**Task details:**
For the listing below, return the line containing "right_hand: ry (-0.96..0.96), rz", the line containing "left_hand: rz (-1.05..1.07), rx", and all lines in between, exactly as written and nothing else.

**Data:**
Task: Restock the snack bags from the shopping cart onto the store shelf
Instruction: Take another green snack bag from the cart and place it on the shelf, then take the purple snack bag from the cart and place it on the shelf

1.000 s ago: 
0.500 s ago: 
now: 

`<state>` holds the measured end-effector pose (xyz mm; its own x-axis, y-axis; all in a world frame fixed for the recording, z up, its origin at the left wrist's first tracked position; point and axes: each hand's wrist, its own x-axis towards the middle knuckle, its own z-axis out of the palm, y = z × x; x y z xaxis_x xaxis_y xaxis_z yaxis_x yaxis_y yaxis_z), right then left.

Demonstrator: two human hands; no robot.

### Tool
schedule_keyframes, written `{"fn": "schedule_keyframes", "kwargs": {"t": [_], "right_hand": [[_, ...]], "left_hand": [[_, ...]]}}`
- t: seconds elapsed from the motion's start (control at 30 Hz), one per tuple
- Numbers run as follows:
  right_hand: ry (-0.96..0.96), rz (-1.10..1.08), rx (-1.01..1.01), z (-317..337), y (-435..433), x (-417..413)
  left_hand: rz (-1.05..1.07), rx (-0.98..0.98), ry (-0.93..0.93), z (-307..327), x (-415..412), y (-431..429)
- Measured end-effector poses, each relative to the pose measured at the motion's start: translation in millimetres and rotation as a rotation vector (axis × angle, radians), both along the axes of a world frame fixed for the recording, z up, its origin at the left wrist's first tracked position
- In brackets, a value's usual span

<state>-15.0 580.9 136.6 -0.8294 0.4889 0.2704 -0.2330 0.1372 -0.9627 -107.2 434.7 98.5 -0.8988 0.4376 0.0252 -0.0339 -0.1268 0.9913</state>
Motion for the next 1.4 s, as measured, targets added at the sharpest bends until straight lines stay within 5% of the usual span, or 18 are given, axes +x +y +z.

**Written answer:**
  right_hand: ry (-0.96..0.96), rz (-1.10..1.08), rx (-1.01..1.01), z (-317..337), y (-435..433), x (-417..413)
  left_hand: rz (-1.05..1.07), rx (-0.98..0.98), ry (-0.93..0.93), z (-307..327), x (-415..412), y (-431..429)

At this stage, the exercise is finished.